As a long-time Manila resident, we often take for granted the rich history of the place. In Manilakad, George highlights this. Even the meeting place – the Ateneo Bell outside the Padre Faura entrance of Robinson’s Manila – has historical significance. The tour begins as we wait for others to join us. George brings back the days when Ateneo was still found in Manila and the La Salle-Ateneo rivalry (and before that, the Ateneo-San Beda and La Salle-Letran rivalries) were a lot more violent and exciting.
Old Manila seems to come alive with George’s stories. We walk by the Supreme Court as he tells us about World War II, how we lost the original copies of the Declaration of Independence and the National Anthem, as well as other Manila sites destroyed during that time – the National Library and National Museum.
Even the street signs become talking points for George, who gives faces to the names – Padre Faura, Maria Orosa, Jorge Bocobo and Aristocrat’s Engracia Cruz-Reyes.
George is not the only one who talks during the tour. The vibe during Manilakad is like you’re with a group of people with different interests, all with something to share about Manila. At the Philamlife building, we talk about how the auditorium was once a musical hub that has been shut down for years now. Near it is the Manila Pavilion, where George’s wife Pura tells us about her days working there in public relations. She remembers fondly Top of the Hilton and the popular lunchtime fashion shows.
Manilakad is not just about history and nostalgia though. There are new discoveries, too. We turn a corner and see something that we in all our years in Manila have never noticed before – a store with no sign to share its name, but with a window display full of model houses, which turn out to be coin banks. The elaborate alkansyas come in small houses with picket fences, some bungalows, condominiums and even a coin bank perya, complete with ferris wheel.

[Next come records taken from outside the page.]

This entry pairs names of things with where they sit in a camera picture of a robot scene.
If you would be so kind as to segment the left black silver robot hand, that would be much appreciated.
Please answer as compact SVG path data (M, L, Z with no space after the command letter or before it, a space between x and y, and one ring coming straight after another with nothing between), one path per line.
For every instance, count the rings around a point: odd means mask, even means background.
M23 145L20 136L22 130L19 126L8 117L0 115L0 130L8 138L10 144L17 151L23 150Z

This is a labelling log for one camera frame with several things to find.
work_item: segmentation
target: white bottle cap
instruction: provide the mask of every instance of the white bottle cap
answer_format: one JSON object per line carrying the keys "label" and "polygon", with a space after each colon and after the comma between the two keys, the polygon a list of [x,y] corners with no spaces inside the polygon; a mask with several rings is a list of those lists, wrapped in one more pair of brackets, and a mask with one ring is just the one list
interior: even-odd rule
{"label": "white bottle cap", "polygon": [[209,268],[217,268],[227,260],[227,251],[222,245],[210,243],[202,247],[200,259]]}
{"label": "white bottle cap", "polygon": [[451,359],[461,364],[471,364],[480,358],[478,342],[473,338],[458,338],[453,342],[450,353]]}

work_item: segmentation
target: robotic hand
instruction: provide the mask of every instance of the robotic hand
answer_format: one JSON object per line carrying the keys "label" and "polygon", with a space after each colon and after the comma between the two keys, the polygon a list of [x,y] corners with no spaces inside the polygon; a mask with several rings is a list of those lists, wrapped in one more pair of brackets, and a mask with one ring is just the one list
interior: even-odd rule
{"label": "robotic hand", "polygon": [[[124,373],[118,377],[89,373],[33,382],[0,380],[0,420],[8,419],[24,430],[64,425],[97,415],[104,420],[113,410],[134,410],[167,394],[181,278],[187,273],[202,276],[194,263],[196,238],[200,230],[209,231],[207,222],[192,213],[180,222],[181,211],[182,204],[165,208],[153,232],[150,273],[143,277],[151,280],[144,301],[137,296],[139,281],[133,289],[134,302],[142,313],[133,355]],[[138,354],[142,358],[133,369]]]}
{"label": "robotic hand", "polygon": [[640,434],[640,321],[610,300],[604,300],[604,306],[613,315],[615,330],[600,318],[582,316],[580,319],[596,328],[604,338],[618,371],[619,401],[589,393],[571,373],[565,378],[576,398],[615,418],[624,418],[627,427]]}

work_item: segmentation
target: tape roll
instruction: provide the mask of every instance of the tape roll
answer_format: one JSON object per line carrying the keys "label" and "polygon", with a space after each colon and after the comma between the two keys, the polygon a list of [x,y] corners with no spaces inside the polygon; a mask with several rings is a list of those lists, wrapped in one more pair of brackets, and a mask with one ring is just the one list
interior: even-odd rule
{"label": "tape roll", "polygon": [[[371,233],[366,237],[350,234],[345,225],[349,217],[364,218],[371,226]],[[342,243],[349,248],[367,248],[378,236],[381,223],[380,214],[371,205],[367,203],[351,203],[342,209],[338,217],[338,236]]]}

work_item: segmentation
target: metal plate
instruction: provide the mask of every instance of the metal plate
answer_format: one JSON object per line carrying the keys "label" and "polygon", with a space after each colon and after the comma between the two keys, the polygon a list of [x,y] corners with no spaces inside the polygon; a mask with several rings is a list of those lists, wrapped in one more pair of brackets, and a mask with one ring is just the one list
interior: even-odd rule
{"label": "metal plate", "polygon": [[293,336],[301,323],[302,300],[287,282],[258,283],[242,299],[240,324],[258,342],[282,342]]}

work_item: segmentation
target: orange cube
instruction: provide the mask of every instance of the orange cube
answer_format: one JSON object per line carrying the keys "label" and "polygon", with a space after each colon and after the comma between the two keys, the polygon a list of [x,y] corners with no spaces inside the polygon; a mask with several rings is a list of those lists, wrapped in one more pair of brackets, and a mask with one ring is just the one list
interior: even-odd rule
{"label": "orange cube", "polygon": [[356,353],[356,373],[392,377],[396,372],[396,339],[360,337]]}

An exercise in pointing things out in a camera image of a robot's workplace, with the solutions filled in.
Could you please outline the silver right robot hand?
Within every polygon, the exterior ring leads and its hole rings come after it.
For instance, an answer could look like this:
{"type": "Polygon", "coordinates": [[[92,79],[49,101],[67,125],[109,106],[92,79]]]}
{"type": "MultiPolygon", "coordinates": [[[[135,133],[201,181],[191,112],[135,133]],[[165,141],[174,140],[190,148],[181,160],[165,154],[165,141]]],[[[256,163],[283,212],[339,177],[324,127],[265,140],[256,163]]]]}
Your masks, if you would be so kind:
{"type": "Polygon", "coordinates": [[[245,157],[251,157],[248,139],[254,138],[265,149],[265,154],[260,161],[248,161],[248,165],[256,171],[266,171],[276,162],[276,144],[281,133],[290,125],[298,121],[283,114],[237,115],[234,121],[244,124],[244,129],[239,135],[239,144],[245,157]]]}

A little bit further is National Artist F. Sionil Jose’s bookstore, Solidaridad, where you can find rare books that cannot be found elsewhere. The shop was closed when we were there, but if you’re lucky, you can meet the National Artist as you browse through the wide selection of books.
We pass by the popular Tesoro’s souvenir shop, but bypass it for some nearby antique stores. Here you may stumble upon some curious finds, religious icons and more.
Along the Manilakad trail, you can discover some new talents as well. 1335 Mabini, housed in the Casa Tesoro colonial building, is a treasure trove of contemporary art with exhibitions, workshops and lectures. As we view the gallery exhibit, George remembers another story. The Beatles, he says, went to Mabini instead of Malacañang during their (in)famous trip to Manila back in the ’60s. There, Paul McCartney is said to have bought a painting from National Artist BenCab, who was then just one of the Mabini artists.
Of course, all the walking will make you hungry and Manilakad has many refuelling stops along the way. We stop first at Hizon’s for the famous ensaimada which has so many fans, led by the late comedy king Dolphy. We also stop at the Shawarma Snack Center, reportedly the first and original shawarma store in the country.George recommends buying take-out and eating shawarma while watching the Manila Bay sunset. We stop by the AdvoCafé for some coffee with a cause. The products sold here benefit indigenous scholars. The night ends with dinner at Eras, which offers very cheap but authentic ramen – something unexpected for a simple street-side restaurant.
A stop at Malate Church offers some time to reflect on the evening. “This place has character, heart,” George says, adding that he would take the chaotic streets of Manila over the posh Bonifacio Global City any day. “Manila was a beautiful city… it still is, if you know where to look and if you have a little imagination.”
Glory days now well in the past, Manila still has some excitement and beauty tucked around every corner. George hopes that more people will start to appreciate Manila and patronize its businesses. Hopefully then, there will be more importance put in restoring and protecting this city of our dreams.